Problem details: Output the data below line for line, exactly, up to and including the line where "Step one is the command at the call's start" appears.

The input:
====

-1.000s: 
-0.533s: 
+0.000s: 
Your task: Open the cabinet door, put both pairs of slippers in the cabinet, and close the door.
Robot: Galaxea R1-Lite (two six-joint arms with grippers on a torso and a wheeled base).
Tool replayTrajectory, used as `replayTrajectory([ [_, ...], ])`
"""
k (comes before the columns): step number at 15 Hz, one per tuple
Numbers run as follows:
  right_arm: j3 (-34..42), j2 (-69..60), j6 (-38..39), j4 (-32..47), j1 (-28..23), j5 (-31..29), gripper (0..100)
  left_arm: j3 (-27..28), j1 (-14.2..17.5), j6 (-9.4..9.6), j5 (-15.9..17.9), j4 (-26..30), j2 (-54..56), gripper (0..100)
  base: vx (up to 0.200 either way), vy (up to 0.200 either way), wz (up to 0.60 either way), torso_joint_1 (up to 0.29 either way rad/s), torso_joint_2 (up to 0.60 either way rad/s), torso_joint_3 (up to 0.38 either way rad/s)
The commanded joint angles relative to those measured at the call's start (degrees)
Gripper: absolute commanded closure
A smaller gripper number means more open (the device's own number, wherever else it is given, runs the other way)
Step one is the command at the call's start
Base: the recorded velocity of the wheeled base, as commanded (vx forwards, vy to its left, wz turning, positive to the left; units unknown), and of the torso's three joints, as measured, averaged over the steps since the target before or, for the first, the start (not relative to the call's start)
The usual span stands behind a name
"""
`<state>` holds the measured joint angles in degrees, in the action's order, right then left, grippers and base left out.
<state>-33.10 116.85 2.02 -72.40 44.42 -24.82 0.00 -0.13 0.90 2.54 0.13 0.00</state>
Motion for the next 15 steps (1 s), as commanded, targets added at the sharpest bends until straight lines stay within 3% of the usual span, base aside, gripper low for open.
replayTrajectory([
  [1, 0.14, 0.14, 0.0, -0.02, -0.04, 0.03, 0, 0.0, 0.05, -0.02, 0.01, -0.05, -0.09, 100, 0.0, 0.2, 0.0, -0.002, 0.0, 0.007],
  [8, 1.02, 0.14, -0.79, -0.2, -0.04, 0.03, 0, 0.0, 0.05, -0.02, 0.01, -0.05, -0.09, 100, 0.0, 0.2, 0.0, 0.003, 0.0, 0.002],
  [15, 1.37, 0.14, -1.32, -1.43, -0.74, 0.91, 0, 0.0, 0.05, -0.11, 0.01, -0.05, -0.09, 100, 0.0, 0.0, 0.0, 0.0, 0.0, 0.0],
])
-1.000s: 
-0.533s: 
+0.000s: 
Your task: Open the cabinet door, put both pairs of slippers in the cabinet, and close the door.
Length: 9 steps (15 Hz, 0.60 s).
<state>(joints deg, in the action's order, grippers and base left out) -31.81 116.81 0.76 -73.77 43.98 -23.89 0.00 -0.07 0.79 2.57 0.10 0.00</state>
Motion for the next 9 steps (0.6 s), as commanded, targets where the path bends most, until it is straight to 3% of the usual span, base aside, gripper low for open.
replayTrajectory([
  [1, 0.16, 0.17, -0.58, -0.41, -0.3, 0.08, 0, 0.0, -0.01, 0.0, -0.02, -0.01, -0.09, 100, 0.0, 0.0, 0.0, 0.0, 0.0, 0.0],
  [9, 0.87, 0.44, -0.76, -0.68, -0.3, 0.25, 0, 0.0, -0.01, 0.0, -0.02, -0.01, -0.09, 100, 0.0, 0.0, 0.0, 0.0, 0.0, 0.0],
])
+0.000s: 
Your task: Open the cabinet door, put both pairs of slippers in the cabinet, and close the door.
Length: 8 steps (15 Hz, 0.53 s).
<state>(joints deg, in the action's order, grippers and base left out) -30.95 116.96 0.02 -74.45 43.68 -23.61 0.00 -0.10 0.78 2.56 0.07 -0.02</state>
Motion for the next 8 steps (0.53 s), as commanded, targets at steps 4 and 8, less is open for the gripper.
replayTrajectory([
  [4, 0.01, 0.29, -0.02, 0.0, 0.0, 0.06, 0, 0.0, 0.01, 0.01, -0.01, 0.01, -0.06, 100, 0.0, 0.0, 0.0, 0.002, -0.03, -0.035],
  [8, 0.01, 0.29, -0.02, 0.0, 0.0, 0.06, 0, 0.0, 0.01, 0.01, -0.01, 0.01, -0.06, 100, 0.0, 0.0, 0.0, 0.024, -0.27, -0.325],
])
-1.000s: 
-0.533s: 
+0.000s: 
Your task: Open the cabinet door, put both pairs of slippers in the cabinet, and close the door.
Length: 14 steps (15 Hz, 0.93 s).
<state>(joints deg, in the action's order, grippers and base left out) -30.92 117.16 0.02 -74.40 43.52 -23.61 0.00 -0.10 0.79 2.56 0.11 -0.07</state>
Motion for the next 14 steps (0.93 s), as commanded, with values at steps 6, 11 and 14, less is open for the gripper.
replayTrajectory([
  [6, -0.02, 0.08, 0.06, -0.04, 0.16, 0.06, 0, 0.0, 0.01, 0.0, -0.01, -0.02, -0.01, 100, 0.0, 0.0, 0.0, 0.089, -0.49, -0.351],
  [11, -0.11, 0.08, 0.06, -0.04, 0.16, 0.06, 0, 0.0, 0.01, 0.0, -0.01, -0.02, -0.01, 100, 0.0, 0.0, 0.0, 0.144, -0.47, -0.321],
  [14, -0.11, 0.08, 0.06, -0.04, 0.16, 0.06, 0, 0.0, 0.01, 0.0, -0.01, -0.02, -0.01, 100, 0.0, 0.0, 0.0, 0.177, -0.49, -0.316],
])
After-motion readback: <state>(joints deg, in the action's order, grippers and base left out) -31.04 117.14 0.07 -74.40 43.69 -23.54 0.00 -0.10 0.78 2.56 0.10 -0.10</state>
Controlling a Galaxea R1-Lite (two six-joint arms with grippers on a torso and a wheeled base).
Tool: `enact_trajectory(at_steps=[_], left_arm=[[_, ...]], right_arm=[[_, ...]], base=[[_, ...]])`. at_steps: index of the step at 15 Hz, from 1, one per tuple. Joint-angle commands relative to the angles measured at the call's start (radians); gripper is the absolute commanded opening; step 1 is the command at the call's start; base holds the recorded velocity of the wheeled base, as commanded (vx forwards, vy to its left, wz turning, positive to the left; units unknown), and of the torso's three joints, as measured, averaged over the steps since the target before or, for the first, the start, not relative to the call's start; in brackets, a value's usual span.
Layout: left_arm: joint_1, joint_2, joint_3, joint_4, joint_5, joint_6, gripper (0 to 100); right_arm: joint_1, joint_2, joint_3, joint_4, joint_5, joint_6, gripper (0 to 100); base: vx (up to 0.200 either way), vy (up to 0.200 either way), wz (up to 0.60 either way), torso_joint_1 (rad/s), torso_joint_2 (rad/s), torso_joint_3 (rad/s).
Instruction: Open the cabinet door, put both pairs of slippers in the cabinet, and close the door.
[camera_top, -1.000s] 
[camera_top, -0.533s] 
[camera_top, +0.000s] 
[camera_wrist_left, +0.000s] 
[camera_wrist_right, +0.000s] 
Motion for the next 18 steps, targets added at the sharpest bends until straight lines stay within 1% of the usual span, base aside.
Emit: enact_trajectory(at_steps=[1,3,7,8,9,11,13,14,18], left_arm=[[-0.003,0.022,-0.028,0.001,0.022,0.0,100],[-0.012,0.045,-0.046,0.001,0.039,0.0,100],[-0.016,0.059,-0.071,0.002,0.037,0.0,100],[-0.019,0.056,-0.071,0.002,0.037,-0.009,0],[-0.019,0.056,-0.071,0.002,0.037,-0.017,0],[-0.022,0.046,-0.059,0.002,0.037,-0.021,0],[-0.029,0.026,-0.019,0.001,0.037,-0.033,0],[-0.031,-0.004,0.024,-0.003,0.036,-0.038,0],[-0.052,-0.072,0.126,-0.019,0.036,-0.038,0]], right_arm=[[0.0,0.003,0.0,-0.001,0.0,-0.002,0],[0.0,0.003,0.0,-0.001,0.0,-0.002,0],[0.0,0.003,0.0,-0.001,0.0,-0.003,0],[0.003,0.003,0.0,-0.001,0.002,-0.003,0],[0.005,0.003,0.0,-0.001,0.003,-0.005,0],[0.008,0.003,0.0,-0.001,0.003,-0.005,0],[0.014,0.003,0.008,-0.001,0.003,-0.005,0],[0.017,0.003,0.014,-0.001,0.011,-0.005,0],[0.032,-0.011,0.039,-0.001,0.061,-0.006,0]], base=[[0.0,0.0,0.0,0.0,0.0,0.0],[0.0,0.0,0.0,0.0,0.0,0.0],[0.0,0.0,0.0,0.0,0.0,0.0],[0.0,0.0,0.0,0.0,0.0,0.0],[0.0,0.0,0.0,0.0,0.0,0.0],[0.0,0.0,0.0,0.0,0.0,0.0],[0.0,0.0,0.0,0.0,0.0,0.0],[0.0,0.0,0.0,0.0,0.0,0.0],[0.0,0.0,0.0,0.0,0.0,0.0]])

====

Solution to the problem:
-1.000s: 
-0.533s: 
+0.000s: 
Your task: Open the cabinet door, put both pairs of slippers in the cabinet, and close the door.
Robot: Galaxea R1-Lite (two six-joint arms with grippers on a torso and a wheeled base).
Tool replayTrajectory, used as `replayTrajectory([ [_, ...], ])`
"""
k (comes before the columns): step number at 15 Hz, one per tuple
Numbers run as follows:
  right_arm: j3 (-34..42), j2 (-69..60), j6 (-38..39), j4 (-32..47), j1 (-28..23), j5 (-31..29), gripper (0..100)
  left_arm: j3 (-27..28), j1 (-14.2..17.5), j6 (-9.4..9.6), j5 (-15.9..17.9), j4 (-26..30), j2 (-54..56), gripper (0..100)
  base: vx (up to 0.200 either way), vy (up to 0.200 either way), wz (up to 0.60 either way), torso_joint_1 (up to 0.29 either way rad/s), torso_joint_2 (up to 0.60 either way rad/s), torso_joint_3 (up to 0.38 either way rad/s)
The commanded joint angles relative to those measured at the call's start (degrees)
Gripper: absolute commanded closure
A smaller gripper number means more open (the device's own number, wherever else it is given, runs the other way)
Step one is the command at the call's start

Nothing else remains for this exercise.